>>>
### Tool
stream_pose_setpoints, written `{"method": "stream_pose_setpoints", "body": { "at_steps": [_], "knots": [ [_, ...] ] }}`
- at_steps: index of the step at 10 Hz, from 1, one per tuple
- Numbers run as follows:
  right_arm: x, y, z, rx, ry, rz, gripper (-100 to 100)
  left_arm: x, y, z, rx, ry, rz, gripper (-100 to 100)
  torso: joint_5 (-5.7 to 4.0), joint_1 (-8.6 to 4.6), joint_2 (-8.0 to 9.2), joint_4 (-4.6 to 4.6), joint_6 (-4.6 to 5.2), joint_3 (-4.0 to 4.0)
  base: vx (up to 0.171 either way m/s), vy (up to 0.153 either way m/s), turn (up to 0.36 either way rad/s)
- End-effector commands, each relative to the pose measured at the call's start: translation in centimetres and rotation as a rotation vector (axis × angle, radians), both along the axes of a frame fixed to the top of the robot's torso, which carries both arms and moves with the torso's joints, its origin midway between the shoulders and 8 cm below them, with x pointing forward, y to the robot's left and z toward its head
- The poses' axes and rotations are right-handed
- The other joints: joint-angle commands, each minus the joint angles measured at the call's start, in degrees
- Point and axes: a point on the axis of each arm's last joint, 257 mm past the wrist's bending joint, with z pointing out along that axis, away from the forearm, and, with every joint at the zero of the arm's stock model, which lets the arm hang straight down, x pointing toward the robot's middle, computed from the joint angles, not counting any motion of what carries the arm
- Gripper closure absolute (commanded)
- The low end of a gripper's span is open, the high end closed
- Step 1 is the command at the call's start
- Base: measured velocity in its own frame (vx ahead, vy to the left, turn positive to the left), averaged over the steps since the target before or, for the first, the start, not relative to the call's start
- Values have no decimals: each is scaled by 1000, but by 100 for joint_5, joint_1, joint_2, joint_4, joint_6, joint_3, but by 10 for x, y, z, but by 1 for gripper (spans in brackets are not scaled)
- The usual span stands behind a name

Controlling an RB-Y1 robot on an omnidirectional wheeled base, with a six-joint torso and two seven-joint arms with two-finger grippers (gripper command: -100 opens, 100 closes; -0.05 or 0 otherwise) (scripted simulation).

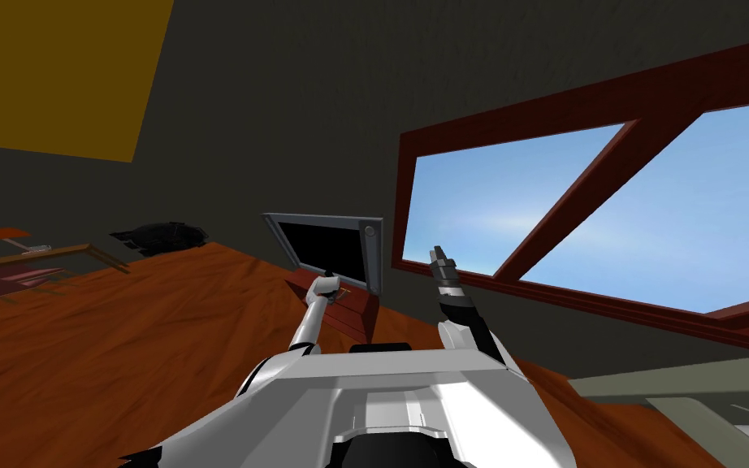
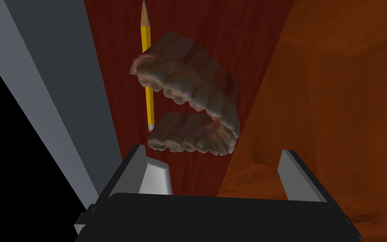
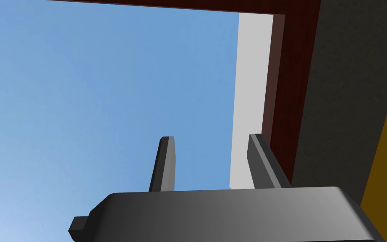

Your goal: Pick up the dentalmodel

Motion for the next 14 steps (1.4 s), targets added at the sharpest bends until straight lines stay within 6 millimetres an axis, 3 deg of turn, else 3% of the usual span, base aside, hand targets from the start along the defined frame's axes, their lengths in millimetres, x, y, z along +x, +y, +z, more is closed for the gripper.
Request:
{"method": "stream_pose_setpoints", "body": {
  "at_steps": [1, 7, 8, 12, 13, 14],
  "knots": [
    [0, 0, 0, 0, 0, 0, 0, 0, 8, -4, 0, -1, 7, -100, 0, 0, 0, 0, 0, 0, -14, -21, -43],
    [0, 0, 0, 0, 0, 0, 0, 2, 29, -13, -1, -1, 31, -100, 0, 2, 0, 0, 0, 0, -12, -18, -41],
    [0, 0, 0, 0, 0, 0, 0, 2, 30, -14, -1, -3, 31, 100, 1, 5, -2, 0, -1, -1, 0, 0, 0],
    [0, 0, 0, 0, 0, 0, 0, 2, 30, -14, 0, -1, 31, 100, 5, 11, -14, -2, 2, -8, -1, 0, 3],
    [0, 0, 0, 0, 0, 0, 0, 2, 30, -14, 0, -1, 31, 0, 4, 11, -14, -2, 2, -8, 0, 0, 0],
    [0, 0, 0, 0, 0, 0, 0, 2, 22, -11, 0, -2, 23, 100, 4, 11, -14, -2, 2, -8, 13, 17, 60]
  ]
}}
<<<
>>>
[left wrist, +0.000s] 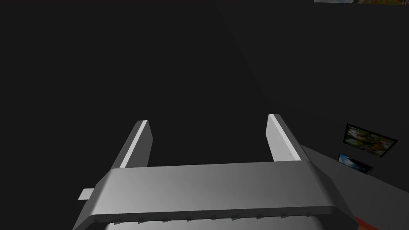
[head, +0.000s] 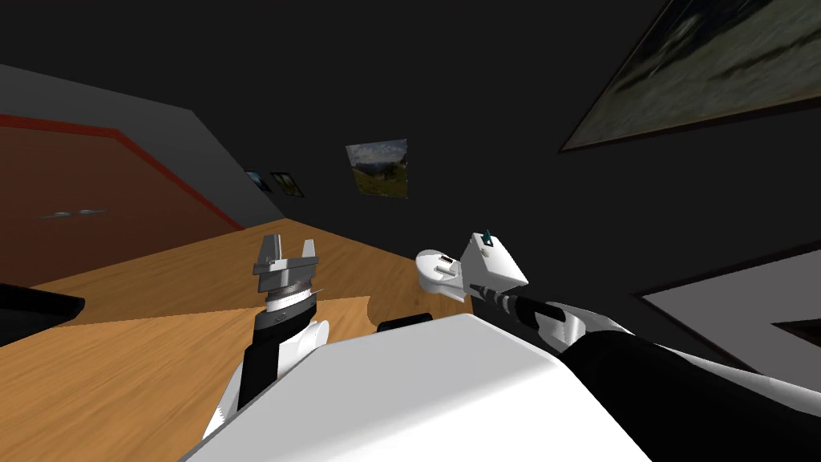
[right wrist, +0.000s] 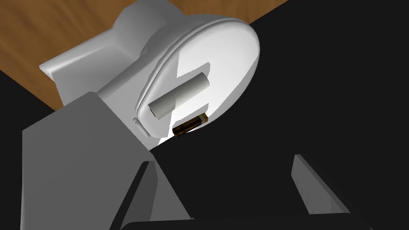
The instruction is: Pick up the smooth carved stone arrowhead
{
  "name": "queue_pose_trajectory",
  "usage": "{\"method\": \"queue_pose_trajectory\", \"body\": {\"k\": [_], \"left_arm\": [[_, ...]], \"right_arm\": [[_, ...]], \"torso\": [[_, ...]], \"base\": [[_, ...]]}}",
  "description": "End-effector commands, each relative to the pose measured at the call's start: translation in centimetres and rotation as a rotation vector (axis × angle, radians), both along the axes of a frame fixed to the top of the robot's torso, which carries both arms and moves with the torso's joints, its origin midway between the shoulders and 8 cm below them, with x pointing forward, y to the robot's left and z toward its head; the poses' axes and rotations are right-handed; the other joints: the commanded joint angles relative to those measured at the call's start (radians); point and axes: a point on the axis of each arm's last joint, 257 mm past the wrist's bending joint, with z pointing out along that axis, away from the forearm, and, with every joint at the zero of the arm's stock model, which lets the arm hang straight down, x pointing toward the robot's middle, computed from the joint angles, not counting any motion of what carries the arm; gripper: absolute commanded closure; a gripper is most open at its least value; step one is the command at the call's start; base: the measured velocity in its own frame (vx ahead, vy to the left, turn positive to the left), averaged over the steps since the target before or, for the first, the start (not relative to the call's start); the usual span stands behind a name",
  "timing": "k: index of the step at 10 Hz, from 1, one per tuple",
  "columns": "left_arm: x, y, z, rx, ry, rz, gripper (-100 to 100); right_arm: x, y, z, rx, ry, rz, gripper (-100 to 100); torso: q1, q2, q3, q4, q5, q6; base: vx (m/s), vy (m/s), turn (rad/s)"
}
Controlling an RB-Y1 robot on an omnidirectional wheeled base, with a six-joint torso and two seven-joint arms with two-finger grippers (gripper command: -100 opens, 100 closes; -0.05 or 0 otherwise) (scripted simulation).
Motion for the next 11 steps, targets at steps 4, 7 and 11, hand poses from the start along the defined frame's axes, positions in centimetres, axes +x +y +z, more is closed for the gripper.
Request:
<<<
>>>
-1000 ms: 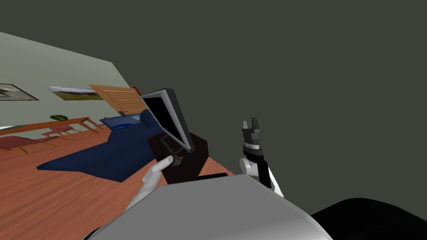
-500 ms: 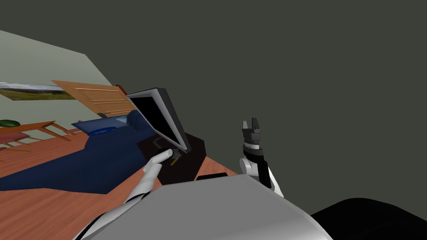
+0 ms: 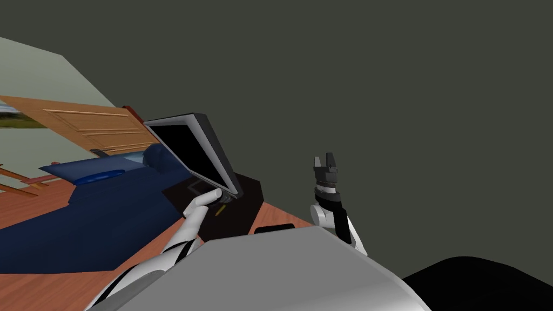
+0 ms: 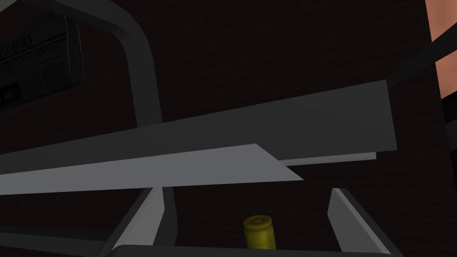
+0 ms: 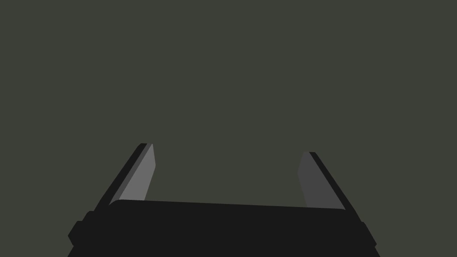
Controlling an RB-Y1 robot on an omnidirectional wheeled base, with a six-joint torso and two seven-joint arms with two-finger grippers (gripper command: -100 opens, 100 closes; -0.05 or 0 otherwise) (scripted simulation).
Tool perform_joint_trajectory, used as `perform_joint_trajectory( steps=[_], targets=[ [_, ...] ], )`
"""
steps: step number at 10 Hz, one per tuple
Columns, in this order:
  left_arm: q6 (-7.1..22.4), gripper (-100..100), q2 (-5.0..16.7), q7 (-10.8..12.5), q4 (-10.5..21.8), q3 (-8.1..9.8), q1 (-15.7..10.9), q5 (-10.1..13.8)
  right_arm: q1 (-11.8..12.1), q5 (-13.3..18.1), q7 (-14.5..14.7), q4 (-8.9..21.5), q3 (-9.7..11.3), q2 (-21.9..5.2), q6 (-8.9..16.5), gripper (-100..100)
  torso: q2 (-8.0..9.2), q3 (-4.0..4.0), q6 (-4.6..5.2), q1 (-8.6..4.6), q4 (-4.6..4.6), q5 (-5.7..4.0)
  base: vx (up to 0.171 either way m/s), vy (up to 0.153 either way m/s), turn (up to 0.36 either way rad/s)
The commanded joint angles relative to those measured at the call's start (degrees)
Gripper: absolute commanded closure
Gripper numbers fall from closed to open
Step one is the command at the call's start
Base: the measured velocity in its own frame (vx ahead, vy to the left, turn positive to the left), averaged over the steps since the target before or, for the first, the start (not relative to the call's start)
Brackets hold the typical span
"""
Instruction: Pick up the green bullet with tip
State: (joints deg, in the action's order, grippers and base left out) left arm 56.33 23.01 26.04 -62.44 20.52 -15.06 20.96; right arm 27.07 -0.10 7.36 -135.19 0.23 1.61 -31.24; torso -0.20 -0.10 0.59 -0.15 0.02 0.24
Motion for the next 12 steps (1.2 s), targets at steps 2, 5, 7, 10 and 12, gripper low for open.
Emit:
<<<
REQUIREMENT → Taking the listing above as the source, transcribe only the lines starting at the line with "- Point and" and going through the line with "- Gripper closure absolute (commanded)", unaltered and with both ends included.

SOLUTION TO THIS PROBLEM →
- Point and axes: a point on the axis of each arm's last joint, 257 mm past the wrist's bending joint, with z pointing out along that axis, away from the forearm, and, with every joint at the zero of the arm's stock model, which lets the arm hang straight down, x pointing toward the robot's middle, computed from the joint angles, not counting any motion of what carries the arm
- Gripper closure absolute (commanded)

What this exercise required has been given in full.